The “Mal de Río Cuarto” disease in maize is a viral disease caused by a reovirus (MRCV) and transmitted by the delphacid planthopper Delphacodes kuscheli Fennah in a persistent manner. Although the disease is endemic in only one provincial department, when regional outbreaks occur the losses in maize production are very significant.
Actively dispersing D. kuscheli individuals were collected from 15 sampling sites during the 1999 and 2000 spring seasons using sticky traps placed at 6 m above ground level, designed to detect flying individuals.
Insect host patches were surveyed using Landsat 5 TM images for the periods studied. Two critical landscape metrics, total class area and mean proximity index, were calculated using FRAGSTATS 3.3 on the winter pasture satellite images.

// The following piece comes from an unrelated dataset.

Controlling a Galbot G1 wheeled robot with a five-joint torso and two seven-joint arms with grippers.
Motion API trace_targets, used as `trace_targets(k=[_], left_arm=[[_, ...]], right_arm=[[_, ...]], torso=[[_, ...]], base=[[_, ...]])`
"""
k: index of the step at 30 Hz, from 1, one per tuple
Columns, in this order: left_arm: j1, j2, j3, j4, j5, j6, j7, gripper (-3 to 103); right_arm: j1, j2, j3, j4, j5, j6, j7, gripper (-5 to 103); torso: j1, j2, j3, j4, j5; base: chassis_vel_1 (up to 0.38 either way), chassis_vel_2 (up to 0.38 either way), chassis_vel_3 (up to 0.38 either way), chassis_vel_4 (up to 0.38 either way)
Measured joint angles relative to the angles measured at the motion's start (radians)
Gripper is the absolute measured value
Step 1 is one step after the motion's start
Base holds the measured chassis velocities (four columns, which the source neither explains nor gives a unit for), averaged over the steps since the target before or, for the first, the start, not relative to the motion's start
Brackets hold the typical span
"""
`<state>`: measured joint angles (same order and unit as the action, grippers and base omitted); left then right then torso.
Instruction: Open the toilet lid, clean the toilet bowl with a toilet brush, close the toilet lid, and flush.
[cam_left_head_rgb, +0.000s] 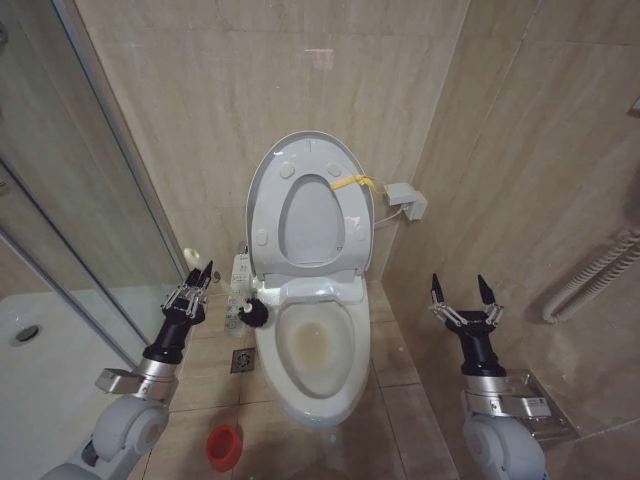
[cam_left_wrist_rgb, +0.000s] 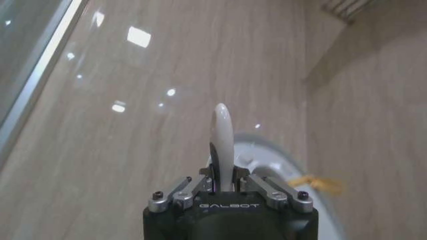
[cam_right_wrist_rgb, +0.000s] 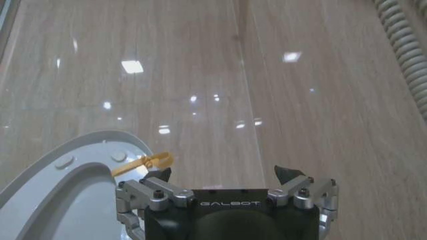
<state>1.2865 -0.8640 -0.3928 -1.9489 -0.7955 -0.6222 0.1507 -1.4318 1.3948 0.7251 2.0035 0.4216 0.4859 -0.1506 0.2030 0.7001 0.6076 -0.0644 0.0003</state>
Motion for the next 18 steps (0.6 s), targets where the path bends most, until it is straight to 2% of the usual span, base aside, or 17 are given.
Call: trace_targets(k=[3,5,6,9,10,11,13,14,16,18], left_arm=[[0.043,0.01,-0.042,-0.038,-0.002,0.004,0.007,18],[0.096,0.019,-0.1,-0.071,0.037,0.032,-0.022,18],[0.096,0.019,-0.1,-0.071,0.037,0.032,-0.022,18],[0.199,0.025,-0.207,-0.119,0.172,0.126,-0.155,18],[0.199,0.025,-0.207,-0.119,0.172,0.126,-0.155,18],[0.228,0.022,-0.245,-0.135,0.223,0.175,-0.229,18],[0.248,0.011,-0.28,-0.144,0.286,0.232,-0.322,18],[0.248,0.011,-0.28,-0.144,0.286,0.232,-0.322,18],[0.248,-0.015,-0.283,-0.122,0.345,0.275,-0.42,18],[0.243,-0.029,-0.269,-0.101,0.362,0.279,-0.44,18]], right_arm=[[-0.002,-0.002,0.001,0.004,0.001,0.0,0.0,100],[-0.002,-0.004,0.001,0.005,0.003,0.0,0.0,100],[-0.002,-0.004,0.001,0.005,0.003,0.0,0.0,100],[0.004,-0.005,0.001,0.003,0.007,0.0,0.001,100],[0.004,-0.005,0.001,0.003,0.007,0.0,0.001,100],[0.008,-0.005,0.0,0.0,0.008,0.0,0.001,100],[0.013,-0.005,-0.002,-0.005,0.009,0.0,0.001,100],[0.013,-0.005,-0.002,-0.005,0.009,0.0,0.001,100],[0.019,-0.003,-0.006,-0.01,0.01,0.0,0.001,100],[0.022,-0.001,-0.007,-0.012,0.01,0.001,0.0,100]], torso=[[0.0,0.0,0.0,0.0,0.0001],[0.0,0.0,0.0,0.0,0.0001],[0.0,0.0,0.0,0.0,0.0001],[0.0,0.0,0.0,0.0004,0.0],[0.0,0.0,0.0,0.0004,0.0],[0.0,0.0,0.0,0.0006,0.0002],[0.0,0.0,0.0,0.0005,0.0002],[0.0,0.0,0.0,0.0005,0.0002],[0.0,0.0,0.0,0.0001,0.0005],[0.0,0.0,0.0,0.0002,0.0003]], base=[[0.0,0.0,0.0,0.0],[0.0,0.0,0.0,0.0],[0.0,0.0,0.0,0.0],[0.0,0.0,0.0,0.0],[0.0,0.0,0.0,0.0],[0.0,0.0,0.0,0.0],[0.0,0.0,0.0,0.0],[0.0,0.0,0.0,0.0],[0.0,0.0,0.0,0.0],[0.0,0.0,0.0,0.0]])
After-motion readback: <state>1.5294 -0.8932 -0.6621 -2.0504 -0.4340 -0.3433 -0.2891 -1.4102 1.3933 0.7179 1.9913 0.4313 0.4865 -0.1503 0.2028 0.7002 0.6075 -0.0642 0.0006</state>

A multiple regression model showed the relationship between host patch area, mean proximity index and D. kuscheli abundance to be highly significant (R2 = 0.96, r = 0.98, P < 0.0001).
Spatial simulations of different host areas and different interpatch separations were created in order to test the effect of these metrics on the abundance of the dispersing individuals. The estimate of the insect's abundance showed that, although patch size is very important in determining mean insect abundance in an area, the separation of these patches is crucial to establish the effect of host patch area on the abundance of dispersing individuals.
Until now, disease management consisted in modifying sowing dates in order to avoid maximum D. kuscheli abundances and thus minimize risk of Mal de Río Cuarto Disease. Our results show that a rational area-wide management of host patches can keep populations of the vector at a very low level, diminishing the risk of a regional outbreak.